Stored dataset items
═══

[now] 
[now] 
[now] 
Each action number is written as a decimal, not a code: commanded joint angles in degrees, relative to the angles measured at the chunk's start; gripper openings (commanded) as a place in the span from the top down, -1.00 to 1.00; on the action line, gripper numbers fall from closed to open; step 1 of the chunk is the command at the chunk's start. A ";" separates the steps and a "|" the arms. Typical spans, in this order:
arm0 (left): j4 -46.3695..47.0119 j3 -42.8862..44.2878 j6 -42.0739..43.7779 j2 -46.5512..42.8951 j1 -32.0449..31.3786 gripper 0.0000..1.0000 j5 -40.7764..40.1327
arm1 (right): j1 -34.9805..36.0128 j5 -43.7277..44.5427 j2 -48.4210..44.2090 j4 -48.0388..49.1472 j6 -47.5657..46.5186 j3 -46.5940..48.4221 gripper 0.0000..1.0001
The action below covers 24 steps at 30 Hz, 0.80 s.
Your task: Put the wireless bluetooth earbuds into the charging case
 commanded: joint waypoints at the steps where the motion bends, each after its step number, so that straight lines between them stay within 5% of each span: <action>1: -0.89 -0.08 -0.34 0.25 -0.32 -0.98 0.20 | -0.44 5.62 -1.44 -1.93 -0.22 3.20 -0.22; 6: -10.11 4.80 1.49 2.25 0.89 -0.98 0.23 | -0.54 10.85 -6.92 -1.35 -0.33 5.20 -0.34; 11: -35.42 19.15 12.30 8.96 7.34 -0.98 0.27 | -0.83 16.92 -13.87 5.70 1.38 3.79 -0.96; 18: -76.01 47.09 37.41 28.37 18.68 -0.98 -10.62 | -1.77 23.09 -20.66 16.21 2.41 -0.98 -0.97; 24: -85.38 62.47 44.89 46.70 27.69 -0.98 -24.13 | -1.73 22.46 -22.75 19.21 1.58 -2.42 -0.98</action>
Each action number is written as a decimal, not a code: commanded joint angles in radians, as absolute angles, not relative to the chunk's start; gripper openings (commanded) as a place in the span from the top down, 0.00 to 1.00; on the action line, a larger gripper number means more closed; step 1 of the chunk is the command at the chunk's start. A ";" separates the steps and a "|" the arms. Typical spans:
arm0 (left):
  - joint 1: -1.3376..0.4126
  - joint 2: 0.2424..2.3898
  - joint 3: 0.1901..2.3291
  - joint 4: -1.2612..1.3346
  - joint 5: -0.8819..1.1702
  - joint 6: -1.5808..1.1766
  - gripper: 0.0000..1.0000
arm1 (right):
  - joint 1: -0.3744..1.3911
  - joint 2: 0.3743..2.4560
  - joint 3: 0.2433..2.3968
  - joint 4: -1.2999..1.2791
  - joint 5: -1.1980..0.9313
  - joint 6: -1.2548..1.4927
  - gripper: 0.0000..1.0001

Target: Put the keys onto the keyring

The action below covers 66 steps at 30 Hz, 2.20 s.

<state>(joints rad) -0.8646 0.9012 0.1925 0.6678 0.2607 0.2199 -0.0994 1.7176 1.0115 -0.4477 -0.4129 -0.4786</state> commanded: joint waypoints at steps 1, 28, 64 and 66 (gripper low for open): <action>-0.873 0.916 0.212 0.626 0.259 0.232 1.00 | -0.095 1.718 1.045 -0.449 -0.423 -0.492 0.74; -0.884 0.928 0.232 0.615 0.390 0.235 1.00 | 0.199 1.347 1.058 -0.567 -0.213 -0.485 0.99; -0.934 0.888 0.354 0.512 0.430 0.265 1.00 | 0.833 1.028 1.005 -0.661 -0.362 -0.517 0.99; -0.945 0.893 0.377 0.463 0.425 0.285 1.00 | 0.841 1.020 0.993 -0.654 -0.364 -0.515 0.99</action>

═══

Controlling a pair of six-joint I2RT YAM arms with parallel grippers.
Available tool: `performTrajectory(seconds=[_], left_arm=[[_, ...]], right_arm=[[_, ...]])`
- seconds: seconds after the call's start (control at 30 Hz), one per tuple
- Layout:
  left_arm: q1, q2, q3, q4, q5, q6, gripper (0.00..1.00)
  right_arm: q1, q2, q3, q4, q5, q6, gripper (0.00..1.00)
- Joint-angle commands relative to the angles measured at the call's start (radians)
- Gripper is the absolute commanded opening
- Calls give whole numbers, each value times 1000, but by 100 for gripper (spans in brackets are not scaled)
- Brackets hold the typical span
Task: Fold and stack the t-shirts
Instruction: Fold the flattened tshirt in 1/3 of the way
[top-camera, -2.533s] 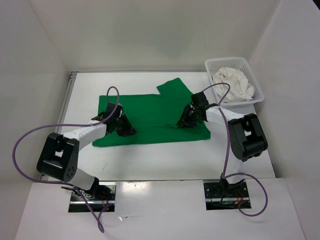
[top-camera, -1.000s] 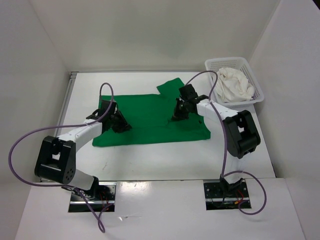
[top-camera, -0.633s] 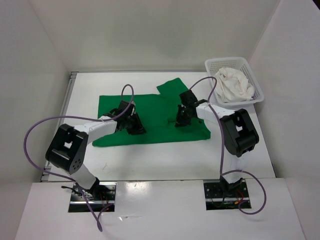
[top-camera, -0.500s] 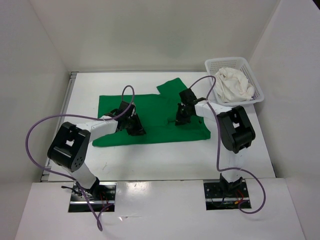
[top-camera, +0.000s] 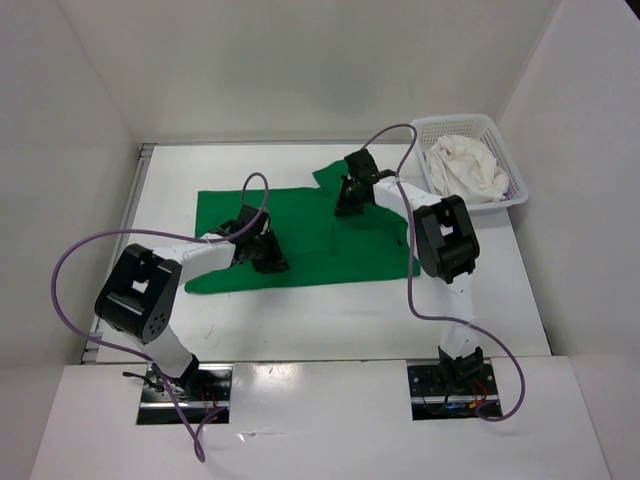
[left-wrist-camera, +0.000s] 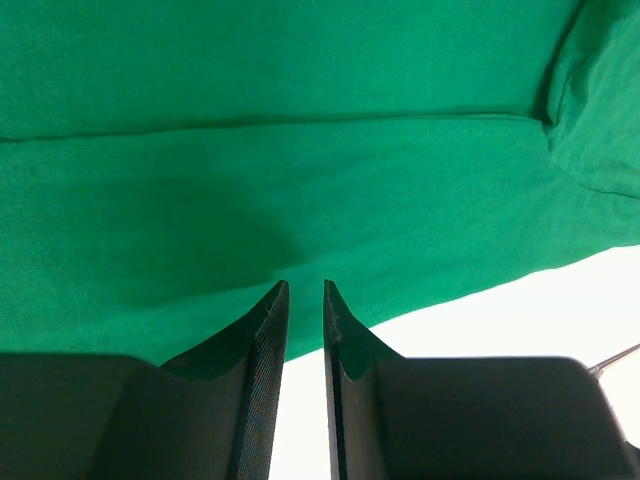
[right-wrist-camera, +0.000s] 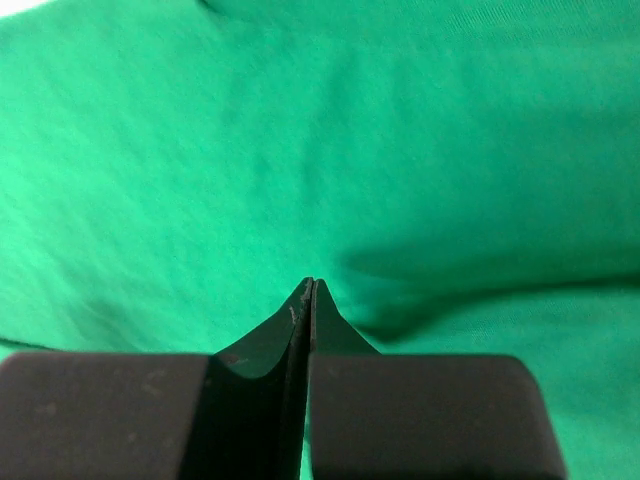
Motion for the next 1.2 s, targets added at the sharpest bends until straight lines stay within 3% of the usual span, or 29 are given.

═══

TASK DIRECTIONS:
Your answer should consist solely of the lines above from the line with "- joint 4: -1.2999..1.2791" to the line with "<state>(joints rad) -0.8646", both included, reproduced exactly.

FINAL ANSWER:
  - joint 4: -1.2999..1.2791
  - joint 5: -1.1980..0.9313
  - joint 6: -1.2548..1.4927
  - gripper: 0.0000..1.0001

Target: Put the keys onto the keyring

The action below covers 66 steps at 30 Hz, 2.20 s.

<state>(joints rad) -0.8646 0.9012 0.1925 0.6678 0.2607 0.2199 -0.0994 1.7176 1.0115 -0.4477 -0.4129 -0.4786</state> commanded: joint waypoints at steps 1, 28, 64 and 66 (gripper low for open): <action>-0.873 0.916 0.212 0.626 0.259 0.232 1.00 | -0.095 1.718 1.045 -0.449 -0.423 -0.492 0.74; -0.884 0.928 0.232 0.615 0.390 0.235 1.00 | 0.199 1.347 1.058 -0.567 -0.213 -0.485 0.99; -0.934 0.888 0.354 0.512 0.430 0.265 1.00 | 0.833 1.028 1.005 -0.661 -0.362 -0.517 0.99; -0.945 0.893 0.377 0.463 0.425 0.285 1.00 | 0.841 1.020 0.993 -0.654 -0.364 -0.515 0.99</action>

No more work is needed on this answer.